The high point of this era was around 1895, when the Great Gorge Route electric trolley line was opened and ran to or near, all of these incline railways. Starting near the American Falls, where the Prospect Park Incline Railway operated (today the site of a glass observation tower), trolleys would cross the Falls View Bridge into Canada to serve the Clifton Incline. Traveling downriver, they would stop at the Whirlpool Rapids Incline before going down the escarpment at Queenston, to cross the suspension bridge into Lewiston. Along the most spectacular stretch, rails ran close to the edge of the Whirlpool Rapids along the American riverbank, passing directly under the Niagara Rapids View Incline (near the Whirlpool Rapids Bridge) before going to the top of the Great Gorge for the return to Niagara Falls, New York.
Another incline was already out of commission before the trolley train was in place. Around 1869 Leander Colt built a railway down the bank of the Whirlpool. His design used a continuous belt of metal buckets that collected water from a stream, to turn the wheel that drove the device. This incline was damaged beyond repair during a landslide in 1889.
The site of Colt's incline, at the elbow in the Niagara River, remained a natural draw for tourists. In 1916, The Niagara Parks Commission opened the Niagara Spanish Aero Car, a cable car suspended by six cables high above the mighty Whirlpool. The southern terminus of the ride is today known as Colt's Point and the attraction has been renamed the Whirlpool Aero Car.
The narrowest point along the Niagara River is through the Whirlpool Rapids, a breathtaking world of steep rock and whitewater. A steam-powered Whirlpool Rapids Incline was built some time after 1876, a wooden-railed, covered incline that carried visitors to a stone pathway at the river's edge. The railway underwent four ownership changes and was upgraded to water power, then electricity, before being destroyed by fire on May 5, 1934.
A new attraction was opened at the site, the Great Gorge Trip, with a 70m (230ft) elevator trip connecting by a tunnel to the riverside path (later replaced by the present boardwalk).
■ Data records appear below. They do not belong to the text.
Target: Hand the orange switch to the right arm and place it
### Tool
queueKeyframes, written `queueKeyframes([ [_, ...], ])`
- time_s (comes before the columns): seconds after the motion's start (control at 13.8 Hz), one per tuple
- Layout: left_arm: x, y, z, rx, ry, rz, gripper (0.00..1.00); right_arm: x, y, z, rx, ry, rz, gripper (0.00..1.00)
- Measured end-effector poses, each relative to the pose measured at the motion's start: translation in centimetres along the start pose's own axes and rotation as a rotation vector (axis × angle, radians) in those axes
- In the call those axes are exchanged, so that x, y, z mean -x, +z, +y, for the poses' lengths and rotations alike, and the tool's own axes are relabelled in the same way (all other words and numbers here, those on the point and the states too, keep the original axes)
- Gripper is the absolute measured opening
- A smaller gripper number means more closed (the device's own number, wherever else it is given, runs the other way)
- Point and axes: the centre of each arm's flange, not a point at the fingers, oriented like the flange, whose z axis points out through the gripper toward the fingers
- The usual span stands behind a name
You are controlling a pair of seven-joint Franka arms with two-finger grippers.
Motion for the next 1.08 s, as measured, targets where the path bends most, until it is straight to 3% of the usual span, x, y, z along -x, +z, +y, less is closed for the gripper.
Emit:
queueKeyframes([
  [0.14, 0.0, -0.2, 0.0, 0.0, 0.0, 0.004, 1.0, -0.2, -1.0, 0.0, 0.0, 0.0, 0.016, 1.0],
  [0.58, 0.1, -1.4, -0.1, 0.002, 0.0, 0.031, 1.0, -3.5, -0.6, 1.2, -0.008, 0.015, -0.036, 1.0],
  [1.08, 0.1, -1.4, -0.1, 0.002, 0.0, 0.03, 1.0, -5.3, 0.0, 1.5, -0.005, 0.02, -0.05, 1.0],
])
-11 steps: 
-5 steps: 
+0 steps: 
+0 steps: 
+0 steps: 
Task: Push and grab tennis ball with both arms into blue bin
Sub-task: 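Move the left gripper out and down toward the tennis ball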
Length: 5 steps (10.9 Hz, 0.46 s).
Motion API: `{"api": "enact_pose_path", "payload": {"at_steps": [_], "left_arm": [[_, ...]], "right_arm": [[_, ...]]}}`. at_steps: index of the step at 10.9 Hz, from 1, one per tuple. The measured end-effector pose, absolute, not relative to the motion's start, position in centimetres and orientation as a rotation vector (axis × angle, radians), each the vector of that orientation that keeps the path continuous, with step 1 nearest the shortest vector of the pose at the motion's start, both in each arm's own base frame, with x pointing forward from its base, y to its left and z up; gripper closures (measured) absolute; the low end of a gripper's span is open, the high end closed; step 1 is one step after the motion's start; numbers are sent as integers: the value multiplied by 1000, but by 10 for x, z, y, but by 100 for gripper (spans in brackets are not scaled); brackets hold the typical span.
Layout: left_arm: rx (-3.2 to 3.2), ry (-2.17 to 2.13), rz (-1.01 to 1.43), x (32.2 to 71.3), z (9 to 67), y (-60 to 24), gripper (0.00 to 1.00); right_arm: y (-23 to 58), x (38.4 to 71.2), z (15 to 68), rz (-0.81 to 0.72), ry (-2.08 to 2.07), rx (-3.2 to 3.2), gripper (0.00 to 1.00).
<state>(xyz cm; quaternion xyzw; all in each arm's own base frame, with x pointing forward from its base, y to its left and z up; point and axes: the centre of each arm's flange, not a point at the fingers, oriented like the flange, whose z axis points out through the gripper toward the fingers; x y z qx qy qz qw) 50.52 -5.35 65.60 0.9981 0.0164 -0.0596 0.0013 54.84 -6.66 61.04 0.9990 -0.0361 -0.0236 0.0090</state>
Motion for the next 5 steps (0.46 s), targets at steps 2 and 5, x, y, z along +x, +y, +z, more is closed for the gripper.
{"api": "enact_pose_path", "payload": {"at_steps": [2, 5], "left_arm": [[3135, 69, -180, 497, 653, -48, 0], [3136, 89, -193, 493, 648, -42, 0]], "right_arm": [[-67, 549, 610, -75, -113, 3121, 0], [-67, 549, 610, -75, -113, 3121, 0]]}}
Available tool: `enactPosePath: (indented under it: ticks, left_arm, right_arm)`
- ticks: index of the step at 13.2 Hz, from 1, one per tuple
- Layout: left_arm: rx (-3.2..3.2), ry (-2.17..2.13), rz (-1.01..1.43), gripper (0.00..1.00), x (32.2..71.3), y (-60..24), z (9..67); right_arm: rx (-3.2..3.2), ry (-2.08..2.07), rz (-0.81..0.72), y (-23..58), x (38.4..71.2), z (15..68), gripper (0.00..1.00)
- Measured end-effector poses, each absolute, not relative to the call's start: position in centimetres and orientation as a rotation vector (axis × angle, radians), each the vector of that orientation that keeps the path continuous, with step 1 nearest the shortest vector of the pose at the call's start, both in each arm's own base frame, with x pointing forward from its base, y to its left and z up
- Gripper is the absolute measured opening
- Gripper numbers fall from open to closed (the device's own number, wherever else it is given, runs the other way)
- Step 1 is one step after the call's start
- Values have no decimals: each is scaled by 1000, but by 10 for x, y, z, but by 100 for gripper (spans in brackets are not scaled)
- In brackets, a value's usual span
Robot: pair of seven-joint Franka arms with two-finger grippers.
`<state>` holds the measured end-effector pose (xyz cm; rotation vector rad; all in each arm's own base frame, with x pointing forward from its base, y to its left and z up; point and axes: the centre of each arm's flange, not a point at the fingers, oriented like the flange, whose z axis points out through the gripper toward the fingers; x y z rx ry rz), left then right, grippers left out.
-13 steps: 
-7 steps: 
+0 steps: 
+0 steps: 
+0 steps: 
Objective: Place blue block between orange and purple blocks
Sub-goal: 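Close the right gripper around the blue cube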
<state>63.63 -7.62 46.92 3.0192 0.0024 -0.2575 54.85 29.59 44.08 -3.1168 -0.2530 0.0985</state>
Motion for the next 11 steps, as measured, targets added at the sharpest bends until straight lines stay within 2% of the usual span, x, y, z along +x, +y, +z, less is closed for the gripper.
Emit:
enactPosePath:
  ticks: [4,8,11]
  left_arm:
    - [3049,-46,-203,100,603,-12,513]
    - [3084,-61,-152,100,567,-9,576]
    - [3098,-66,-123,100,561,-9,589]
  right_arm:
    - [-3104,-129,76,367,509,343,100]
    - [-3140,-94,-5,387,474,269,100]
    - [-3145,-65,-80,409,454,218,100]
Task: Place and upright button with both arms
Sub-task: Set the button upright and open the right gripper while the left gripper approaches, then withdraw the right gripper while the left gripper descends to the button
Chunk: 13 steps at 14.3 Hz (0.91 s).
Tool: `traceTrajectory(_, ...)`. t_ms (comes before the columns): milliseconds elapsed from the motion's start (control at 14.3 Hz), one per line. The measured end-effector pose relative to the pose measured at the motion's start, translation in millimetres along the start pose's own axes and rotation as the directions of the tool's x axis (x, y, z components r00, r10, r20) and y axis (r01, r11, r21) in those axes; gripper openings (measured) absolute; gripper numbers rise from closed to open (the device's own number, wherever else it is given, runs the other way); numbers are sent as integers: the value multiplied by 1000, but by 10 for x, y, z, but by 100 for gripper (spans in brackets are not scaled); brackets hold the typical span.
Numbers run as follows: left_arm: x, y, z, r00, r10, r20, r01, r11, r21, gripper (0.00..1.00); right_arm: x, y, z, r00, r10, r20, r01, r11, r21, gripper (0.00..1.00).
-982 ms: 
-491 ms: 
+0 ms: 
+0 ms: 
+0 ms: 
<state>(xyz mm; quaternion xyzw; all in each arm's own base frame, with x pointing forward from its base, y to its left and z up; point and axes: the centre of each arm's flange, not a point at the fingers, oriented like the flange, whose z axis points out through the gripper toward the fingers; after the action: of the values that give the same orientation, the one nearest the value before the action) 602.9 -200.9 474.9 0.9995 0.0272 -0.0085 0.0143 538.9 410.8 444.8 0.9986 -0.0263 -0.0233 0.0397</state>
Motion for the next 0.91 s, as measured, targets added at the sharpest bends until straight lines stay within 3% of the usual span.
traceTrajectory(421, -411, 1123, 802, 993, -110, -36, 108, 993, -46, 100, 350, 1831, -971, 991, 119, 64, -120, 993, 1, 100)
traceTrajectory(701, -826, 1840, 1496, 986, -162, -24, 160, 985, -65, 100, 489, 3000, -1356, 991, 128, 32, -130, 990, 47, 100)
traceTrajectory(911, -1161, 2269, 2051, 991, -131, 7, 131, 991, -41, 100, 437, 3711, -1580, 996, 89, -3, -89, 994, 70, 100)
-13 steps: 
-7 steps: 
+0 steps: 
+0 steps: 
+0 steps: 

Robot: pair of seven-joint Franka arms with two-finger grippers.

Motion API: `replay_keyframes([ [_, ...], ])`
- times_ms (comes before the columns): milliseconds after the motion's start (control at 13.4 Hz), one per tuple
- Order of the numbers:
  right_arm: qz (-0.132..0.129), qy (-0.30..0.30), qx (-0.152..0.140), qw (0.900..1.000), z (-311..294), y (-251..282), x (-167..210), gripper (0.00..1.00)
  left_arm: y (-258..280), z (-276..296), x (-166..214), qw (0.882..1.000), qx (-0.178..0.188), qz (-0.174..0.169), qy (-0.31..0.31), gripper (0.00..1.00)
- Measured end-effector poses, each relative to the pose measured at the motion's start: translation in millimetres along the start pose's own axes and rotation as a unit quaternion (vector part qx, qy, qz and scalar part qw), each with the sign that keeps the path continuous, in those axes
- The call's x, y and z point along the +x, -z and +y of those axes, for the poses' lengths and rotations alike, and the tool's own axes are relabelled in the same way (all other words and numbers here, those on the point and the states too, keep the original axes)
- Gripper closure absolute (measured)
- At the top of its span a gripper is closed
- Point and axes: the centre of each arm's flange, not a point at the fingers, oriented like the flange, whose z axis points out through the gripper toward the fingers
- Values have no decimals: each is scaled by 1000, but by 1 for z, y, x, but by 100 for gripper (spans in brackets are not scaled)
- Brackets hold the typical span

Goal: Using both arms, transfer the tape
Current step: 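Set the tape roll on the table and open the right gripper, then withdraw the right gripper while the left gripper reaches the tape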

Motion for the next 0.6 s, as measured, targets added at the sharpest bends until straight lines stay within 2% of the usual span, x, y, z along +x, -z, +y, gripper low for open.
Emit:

After a 33-year leasing arrangement, The Niagara Parks Commission took ownership of this facility in 1967. The name was changed to "Great Gorge Adventure" in 1989 and to the "White Water Walk" in 2003.
The Maid of the Mist
The Maid of the Mist Steamboat Company was created in 1884 and is now North America's longest running attraction, providing continuous service on its popular sightseeing boats. In 1894, an incline railway carried Maid of the Mist patrons on the Canadian side of the river between the foot of Clifton Hill and the boat dock. The Niagara Park and River Railway (N.P.R.R.) obtained permission from the nine-year-old Queen Victoria Park Niagara Falls Park Commission (renamed The Niagara Parks Commission in 1927) to build the electrically powered Clifton Incline on Commission property along a 50.3m (165ft) embankment.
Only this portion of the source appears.